- _ASSIGNMENT_
Output the data below exactly, images excluded.

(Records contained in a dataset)
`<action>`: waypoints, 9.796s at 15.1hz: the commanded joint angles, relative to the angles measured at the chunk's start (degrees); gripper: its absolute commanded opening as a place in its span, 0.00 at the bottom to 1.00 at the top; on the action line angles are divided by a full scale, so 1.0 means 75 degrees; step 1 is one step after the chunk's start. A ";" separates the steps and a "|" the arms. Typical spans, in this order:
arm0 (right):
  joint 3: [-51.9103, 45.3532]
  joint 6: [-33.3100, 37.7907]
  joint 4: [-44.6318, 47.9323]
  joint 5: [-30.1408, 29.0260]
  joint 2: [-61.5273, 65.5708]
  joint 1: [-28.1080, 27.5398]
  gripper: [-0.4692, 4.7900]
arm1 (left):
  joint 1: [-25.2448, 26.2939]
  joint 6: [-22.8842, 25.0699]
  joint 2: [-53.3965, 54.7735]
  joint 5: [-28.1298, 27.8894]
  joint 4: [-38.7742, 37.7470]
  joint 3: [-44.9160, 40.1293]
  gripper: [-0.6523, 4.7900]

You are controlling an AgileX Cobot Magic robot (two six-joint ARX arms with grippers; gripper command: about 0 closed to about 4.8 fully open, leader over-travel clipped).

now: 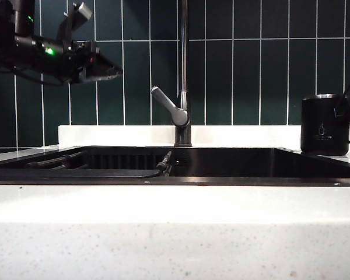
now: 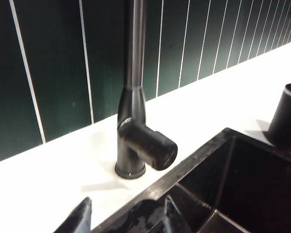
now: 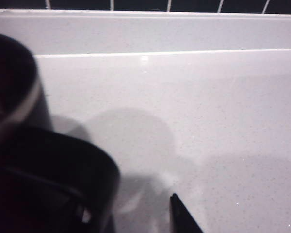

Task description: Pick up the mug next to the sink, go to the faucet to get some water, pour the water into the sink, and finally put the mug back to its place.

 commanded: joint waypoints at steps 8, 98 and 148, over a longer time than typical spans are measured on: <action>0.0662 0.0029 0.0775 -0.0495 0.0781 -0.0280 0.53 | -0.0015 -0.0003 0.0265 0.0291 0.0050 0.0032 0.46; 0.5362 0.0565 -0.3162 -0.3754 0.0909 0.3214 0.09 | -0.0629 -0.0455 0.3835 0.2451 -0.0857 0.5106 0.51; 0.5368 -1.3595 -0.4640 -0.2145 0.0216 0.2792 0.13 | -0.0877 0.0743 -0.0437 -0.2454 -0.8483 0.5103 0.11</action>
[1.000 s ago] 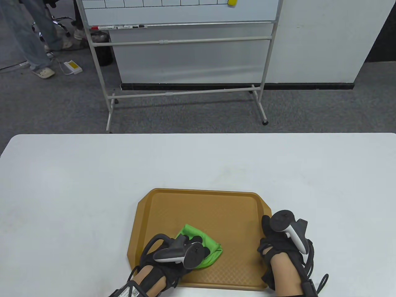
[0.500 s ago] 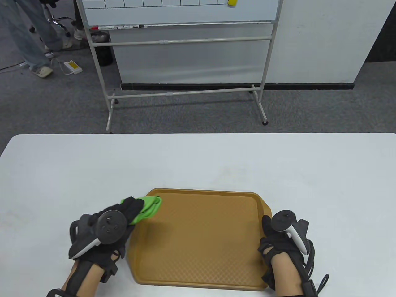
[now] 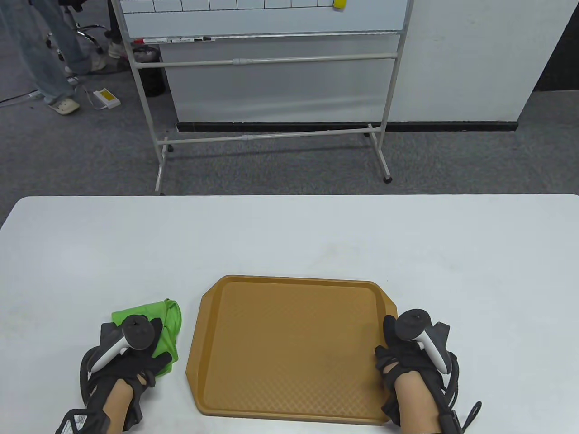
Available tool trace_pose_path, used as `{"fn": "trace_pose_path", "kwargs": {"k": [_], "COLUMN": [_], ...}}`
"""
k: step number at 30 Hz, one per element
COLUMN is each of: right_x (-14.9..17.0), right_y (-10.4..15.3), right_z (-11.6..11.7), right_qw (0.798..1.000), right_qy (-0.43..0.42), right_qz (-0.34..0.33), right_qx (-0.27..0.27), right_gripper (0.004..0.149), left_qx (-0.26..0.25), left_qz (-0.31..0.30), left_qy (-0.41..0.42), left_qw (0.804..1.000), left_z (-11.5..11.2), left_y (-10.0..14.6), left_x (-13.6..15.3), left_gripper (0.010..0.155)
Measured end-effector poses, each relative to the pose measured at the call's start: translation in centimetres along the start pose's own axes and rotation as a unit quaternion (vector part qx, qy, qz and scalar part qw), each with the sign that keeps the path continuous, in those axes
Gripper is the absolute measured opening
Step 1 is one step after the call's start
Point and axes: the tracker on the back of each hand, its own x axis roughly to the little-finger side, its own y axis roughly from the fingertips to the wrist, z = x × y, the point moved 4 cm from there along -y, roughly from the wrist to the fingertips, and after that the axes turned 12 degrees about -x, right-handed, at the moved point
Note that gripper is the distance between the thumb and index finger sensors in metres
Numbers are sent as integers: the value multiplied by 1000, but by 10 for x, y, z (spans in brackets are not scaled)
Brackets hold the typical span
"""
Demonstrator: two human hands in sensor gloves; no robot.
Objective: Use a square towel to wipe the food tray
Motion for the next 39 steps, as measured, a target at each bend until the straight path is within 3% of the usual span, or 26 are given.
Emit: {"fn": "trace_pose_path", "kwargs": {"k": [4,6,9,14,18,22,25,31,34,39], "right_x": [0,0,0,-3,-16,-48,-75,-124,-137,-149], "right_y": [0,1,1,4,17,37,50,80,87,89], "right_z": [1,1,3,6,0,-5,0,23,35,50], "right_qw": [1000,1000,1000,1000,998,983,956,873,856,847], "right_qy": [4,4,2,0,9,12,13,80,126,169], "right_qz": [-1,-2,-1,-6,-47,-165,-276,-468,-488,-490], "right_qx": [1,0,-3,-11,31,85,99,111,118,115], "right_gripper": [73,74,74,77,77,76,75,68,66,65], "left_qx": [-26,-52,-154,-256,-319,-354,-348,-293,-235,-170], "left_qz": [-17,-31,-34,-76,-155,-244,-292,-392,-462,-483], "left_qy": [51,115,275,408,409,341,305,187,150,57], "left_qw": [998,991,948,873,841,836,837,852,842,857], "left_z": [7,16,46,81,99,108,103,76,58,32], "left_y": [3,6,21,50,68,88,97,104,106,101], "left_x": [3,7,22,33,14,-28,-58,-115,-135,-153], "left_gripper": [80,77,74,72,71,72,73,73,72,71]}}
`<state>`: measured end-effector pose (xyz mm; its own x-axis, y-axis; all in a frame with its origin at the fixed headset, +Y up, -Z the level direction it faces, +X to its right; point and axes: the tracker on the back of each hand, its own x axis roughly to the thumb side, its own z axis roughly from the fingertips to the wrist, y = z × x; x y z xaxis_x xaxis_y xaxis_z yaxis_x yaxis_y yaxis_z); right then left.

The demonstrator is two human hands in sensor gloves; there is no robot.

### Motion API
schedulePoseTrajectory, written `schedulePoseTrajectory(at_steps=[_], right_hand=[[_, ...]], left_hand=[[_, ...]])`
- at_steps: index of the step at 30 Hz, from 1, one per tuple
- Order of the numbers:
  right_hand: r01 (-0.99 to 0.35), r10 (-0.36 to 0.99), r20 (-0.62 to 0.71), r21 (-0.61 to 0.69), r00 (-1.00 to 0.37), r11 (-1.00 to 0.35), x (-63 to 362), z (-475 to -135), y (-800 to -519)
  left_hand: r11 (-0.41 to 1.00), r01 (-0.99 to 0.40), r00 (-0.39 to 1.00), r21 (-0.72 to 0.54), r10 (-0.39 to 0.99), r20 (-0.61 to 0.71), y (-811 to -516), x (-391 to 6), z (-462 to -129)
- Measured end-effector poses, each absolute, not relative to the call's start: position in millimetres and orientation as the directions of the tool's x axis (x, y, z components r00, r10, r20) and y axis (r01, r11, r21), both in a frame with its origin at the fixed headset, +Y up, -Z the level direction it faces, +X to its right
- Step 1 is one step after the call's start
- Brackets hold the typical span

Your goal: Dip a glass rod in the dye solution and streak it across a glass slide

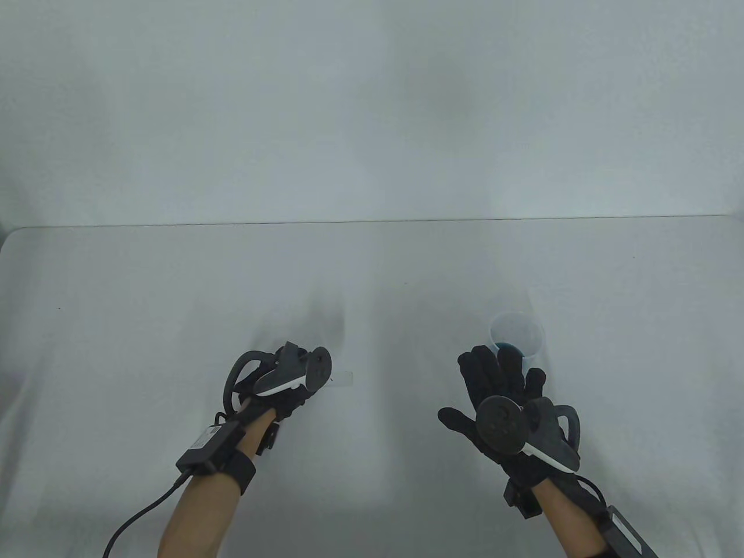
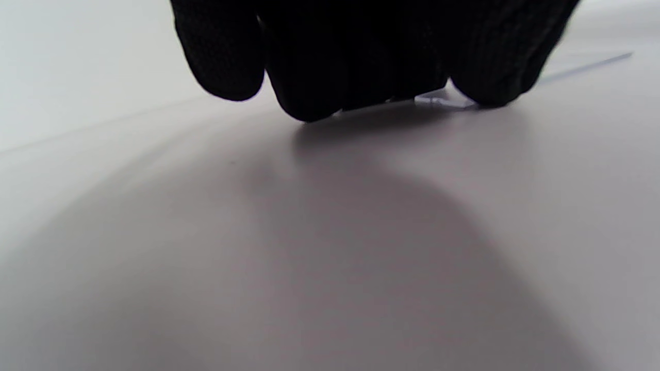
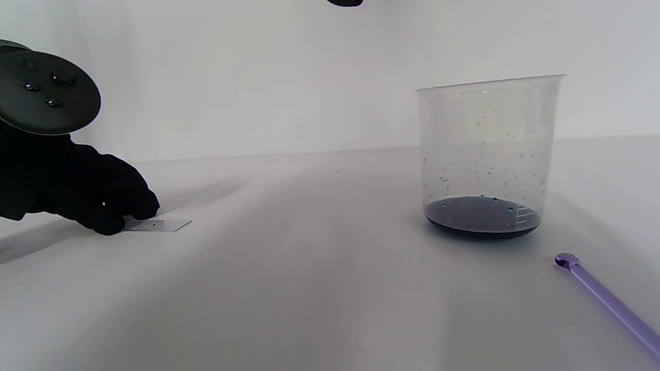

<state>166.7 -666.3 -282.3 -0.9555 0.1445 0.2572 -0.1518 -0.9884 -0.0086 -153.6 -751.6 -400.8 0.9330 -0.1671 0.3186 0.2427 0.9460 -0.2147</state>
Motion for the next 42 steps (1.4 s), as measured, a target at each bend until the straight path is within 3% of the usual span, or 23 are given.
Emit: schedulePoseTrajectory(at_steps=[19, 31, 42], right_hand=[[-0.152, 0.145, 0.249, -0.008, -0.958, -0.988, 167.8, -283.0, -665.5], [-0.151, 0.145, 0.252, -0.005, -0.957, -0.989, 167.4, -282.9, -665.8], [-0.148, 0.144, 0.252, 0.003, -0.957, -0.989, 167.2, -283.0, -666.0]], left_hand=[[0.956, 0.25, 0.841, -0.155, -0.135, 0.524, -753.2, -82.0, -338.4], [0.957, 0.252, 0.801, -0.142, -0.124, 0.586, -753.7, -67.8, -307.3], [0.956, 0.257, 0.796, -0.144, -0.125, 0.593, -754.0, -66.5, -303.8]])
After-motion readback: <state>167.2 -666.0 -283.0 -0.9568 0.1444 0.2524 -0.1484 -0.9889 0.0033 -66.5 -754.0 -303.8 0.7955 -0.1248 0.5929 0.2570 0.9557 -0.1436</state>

- _ANSWER TO THIS TASK_
`<action>`: waypoints, 9.796s at 15.1hz: the commanded joint angles, relative to the angles measured at the chunk's start (degrees); gripper: its absolute commanded opening as a place in its span, 0.00 at the bottom to 1.00 at the top; on the action line angles are divided by a full scale, so 1.0 means 75 degrees; step 1 is one step after the chunk's start. A ";" separates the steps and a "|" the arms. Typical spans, in this order:
arm0 (right):
  joint 3: [-51.9103, 45.3532]
  joint 6: [-33.3100, 37.7907]
  joint 4: [-44.6318, 47.9323]
  joint 5: [-30.1408, 29.0260]
  joint 2: [-61.5273, 65.5708]
  joint 1: [-28.1080, 27.5398]
  gripper: [-0.4692, 4.7900]
arm1 (left):
  joint 1: [-25.2448, 26.2939]
  joint 6: [-22.8842, 25.0699]
  joint 2: [-53.3965, 54.7735]
  joint 5: [-28.1298, 27.8894]
  joint 4: [-38.7742, 37.7470]
  joint 3: [-44.9160, 40.1293]
  gripper: [-0.6523, 4.7900]

You are controlling an AgileX Cobot Magic robot (two six-joint ARX arms with grippers; gripper command: about 0 closed to about 4.8 fully open, leader over-travel clipped).

now: 
now: 
now: 

Task description: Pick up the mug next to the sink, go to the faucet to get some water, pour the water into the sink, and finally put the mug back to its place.

 commanded: joint waypoints at steps 8, 98 and 148, over a longer time than typical spans are measured on: <action>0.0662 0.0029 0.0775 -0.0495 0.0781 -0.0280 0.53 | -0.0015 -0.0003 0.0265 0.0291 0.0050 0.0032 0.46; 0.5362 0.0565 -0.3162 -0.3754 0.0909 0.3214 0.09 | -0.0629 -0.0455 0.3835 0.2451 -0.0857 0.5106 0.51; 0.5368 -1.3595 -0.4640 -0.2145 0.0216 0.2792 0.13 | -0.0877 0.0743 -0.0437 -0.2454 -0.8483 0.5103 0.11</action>
[1.000 s ago] 
[0.500 s ago] 
[now] 
Available tool trace_pose_path, used as `{"fn": "trace_pose_path", "kwargs": {"k": [_], "COLUMN": [_], ...}}`
"""
k: step number at 30 Hz, one per element
COLUMN is each of: right_x (-14.9..17.0), right_y (-10.4..15.3), right_z (-11.6..11.7), right_qw (0.798..1.000), right_qy (-0.43..0.42), right_qz (-0.34..0.33), right_qx (-0.27..0.27), right_gripper (0.004..0.149), left_qx (-0.26..0.25), left_qz (-0.31..0.30), left_qy (-0.41..0.42), left_qw (0.804..1.000), left_z (-11.5..11.2), left_y (-10.0..14.6), left_x (-13.6..15.3), left_gripper (0.010..0.155)
Measured end-effector poses, each relative to the pose measured at the call's start: translation in centimetres along the start pose's own axes and rotation as a unit quaternion (vector part qx, qy, qz and scalar part qw), each with the sign that keeps the path continuous, in those axes
Gripper is the absolute measured opening
Step 1 is one step after the call's start
Point and axes: the tracker on the back of each hand, its own x axis roughly to the little-finger side, its own y axis roughly from the fingertips to the wrist, z = x × y, the point moved 4 cm from there along -y, roughly from the wrist to the fingertips, and after that the axes turned 12 degrees about -x, right-handed, at the moved point
Note that gripper is the distance between the thumb and index finger sensors in metres
Numbers are sent as integers: the value multiplied by 1000, but by 10 for x, y, z (spans in brackets are not scaled)
Brackets hold the typical span
"""
Demonstrator: two human hands in sensor gloves; no robot.
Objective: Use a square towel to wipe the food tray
Motion for the next 39 steps, as measured, a target at each bend until the straight path is within 3% of the usual span, or 26 are given.
Emit: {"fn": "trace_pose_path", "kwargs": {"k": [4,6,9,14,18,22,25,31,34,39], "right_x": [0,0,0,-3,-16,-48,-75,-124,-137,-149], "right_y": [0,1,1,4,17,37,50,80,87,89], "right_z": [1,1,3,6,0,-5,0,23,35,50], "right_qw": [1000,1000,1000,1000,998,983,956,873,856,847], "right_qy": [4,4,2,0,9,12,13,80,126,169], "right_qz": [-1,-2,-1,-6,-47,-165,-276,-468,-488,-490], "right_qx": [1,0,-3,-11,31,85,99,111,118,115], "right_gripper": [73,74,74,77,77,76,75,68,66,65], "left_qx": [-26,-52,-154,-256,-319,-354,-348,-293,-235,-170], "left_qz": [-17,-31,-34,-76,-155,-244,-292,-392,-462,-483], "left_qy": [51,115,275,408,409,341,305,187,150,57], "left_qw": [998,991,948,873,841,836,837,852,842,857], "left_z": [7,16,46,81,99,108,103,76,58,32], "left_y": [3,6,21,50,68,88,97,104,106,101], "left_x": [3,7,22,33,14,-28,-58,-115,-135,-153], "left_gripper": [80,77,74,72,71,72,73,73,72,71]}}
`<state>`: measured end-effector pose (xyz mm; its own x-axis, y-axis; all in a frame with its origin at the fixed headset, +Y up, -Z the level direction it faces, +X to its right; point and axes: the tracker on the back of each hand, its own x axis roughly to the thumb side, its own z axis roughly from the fingertips to the wrist, y = z × x; x y z xaxis_x xaxis_y xaxis_z yaxis_x yaxis_y yaxis_z); right then left.

The demonstrator is two human hands in sensor gloves; there is no robot.

### Motion API
schedulePoseTrajectory, written `schedulePoseTrajectory(at_steps=[_], right_hand=[[_, ...]], left_hand=[[_, ...]])`
- at_steps: index of the step at 30 Hz, from 1, one per tuple
- Order of the numbers:
  right_hand: r01 (-0.99 to 0.35), r10 (-0.36 to 0.99), r20 (-0.62 to 0.71), r21 (-0.61 to 0.69), r00 (-1.00 to 0.37), r11 (-1.00 to 0.35), x (-63 to 362), z (-475 to -135), y (-800 to -519)
  left_hand: r11 (-0.41 to 1.00), r01 (-0.99 to 0.40), r00 (-0.39 to 1.00), r21 (-0.72 to 0.54), r10 (-0.39 to 0.99), r20 (-0.61 to 0.71), y (-811 to -516), x (-391 to 6), z (-462 to -129)
- Measured end-effector poses, each absolute, not relative to the call's start: position in millimetres and orientation as the directions of the tool's x axis (x, y, z components r00, r10, r20) and y axis (r01, r11, r21), both in a frame with its origin at the fixed headset, +Y up, -Z the level direction it faces, +X to its right
- Step 1 is one step after the call's start
- Brackets hold the typical span

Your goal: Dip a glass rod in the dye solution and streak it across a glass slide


<state>166.7 -666.3 -282.3 -0.9555 0.1445 0.2572 -0.1518 -0.9884 -0.0086 -153.6 -751.6 -400.8 0.9330 -0.1671 0.3186 0.2427 0.9460 -0.2147</state>
Motion for the next 42 steps (1.4 s), as measured, a target at each bend until the straight path is within 3% of the usual span, or 23 are given.
Emit: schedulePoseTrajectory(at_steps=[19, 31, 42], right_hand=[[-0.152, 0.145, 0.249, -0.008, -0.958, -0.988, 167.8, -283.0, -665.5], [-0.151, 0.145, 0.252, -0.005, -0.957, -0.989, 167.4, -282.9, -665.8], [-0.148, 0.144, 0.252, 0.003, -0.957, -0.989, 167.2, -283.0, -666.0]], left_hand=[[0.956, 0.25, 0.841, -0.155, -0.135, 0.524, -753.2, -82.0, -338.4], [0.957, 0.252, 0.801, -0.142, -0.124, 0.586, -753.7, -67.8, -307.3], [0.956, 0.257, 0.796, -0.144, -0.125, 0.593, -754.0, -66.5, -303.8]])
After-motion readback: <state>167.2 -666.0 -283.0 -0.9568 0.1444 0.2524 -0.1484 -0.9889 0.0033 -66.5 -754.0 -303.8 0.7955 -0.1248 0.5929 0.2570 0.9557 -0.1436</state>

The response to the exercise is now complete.